Interdiction des puffs : la Commission européenne donne son accord

Du nouveau au sujet de la proposition de loi transpartisane en faveur de l’interdiction des puffs, ces dispositifs électroniques de vapotage à usage unique, en procédure accélérée d’adoption depuis le 16 novembre 2023. Voté en décembre 2023 par l’Assemblée nationale puis en février 2024 par le Sénat, le texte de loi avait trouvé sa forme finale en mars 2024 en commission mixte paritaire. Depuis, il avait besoin de l’autorisation de la Commission européenne, saisie par la ministre de la santé de l’époque, Catherine Vautrin, pour pouvoir franchir un nouveau cap.
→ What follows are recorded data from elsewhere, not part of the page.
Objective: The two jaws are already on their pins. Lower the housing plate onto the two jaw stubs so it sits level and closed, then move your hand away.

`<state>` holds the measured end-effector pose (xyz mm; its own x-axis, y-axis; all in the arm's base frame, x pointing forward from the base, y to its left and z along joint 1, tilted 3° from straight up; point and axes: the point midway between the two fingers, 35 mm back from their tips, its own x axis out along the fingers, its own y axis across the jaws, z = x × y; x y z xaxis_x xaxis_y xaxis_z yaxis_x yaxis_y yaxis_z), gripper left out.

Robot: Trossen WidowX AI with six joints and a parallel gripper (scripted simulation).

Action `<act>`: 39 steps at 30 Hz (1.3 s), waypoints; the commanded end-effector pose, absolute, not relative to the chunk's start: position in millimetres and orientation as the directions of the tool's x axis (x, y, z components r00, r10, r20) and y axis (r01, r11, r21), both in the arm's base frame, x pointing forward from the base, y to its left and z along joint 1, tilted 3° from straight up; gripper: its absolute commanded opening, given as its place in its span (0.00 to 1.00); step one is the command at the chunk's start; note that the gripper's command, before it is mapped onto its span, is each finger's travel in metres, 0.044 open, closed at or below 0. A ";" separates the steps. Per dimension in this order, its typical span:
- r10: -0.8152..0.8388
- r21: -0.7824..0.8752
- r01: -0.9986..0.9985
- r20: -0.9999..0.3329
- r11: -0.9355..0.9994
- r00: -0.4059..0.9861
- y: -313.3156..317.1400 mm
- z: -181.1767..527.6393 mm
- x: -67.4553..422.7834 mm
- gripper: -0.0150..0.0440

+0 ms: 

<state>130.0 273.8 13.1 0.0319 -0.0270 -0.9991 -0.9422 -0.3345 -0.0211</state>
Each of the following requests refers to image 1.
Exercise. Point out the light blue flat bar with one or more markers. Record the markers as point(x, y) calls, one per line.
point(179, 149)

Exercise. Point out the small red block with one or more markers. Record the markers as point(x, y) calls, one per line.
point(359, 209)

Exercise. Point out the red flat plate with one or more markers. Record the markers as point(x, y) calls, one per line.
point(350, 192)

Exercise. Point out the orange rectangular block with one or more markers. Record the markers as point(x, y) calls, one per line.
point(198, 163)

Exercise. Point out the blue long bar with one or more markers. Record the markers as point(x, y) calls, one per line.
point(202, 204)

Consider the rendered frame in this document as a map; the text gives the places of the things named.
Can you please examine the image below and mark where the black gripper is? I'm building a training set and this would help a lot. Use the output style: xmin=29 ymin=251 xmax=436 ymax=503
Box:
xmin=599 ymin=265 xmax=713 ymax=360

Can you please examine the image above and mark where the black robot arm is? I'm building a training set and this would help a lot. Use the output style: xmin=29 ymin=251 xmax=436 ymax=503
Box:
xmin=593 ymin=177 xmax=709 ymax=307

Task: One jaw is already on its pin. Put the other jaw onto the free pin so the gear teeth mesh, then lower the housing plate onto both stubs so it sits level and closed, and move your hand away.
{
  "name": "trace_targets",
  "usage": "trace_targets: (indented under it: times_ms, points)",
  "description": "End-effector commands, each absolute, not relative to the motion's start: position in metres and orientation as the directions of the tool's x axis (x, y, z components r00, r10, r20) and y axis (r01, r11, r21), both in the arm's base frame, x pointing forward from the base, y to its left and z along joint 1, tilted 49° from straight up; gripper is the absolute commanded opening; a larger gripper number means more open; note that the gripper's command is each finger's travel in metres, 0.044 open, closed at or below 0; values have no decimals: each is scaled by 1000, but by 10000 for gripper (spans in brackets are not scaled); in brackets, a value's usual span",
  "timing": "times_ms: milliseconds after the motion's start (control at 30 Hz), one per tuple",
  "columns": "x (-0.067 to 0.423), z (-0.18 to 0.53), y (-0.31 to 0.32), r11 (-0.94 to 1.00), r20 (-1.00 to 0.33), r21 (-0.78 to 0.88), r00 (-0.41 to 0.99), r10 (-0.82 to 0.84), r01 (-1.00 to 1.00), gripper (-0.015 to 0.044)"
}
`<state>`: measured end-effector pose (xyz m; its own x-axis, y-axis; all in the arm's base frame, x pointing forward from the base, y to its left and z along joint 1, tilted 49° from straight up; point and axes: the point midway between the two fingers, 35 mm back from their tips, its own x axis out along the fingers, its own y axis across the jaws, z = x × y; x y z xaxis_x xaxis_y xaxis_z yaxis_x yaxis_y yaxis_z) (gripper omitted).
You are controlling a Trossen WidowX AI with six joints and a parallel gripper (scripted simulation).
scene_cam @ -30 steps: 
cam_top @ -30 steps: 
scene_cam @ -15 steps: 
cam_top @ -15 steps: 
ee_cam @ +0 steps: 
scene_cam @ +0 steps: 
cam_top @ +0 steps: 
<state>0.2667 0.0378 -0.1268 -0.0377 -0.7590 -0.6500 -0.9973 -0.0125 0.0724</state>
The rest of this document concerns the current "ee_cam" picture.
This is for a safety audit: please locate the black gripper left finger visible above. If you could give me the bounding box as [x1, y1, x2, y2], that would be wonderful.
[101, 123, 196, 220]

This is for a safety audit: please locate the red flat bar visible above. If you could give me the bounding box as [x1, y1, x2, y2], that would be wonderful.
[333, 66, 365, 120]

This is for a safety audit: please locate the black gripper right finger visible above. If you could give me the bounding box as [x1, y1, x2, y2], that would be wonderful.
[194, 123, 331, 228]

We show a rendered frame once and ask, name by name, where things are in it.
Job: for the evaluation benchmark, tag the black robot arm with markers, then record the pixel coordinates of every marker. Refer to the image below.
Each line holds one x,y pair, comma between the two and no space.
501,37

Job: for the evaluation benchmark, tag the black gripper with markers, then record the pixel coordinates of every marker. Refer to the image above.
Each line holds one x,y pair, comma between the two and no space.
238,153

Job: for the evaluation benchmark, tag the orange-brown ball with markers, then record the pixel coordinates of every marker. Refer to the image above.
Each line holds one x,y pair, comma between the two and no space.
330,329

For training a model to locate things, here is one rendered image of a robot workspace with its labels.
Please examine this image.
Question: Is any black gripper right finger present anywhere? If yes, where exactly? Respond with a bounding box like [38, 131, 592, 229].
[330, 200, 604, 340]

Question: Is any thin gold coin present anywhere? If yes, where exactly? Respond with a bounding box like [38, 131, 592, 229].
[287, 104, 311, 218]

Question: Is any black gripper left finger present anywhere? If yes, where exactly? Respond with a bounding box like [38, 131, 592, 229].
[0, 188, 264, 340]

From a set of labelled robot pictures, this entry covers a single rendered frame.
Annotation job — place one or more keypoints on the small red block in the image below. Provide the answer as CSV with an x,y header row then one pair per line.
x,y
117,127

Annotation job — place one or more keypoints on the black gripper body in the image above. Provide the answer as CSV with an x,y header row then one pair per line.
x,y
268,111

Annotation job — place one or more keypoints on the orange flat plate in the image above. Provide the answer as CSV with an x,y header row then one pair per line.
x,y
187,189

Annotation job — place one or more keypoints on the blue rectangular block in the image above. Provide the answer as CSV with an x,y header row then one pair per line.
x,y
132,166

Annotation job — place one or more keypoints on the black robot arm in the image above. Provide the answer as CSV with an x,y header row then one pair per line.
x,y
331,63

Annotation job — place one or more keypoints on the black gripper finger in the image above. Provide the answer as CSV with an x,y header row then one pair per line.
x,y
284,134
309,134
C’est chose faite désormais. La Commission européenne donne son accord à la France pour l’interdiction des puffs. Un accord seulement partiel toutefois, détaillé dans une décision datée du 25 septembre dernier.

Qu’a donc décidé la Commission européenne précisément ? Pour quelles raisons a-t-elle accepté de donner son feu vert à la France ? Où en est l’instauration de la loi maintenant ? Par ici pour un point complet !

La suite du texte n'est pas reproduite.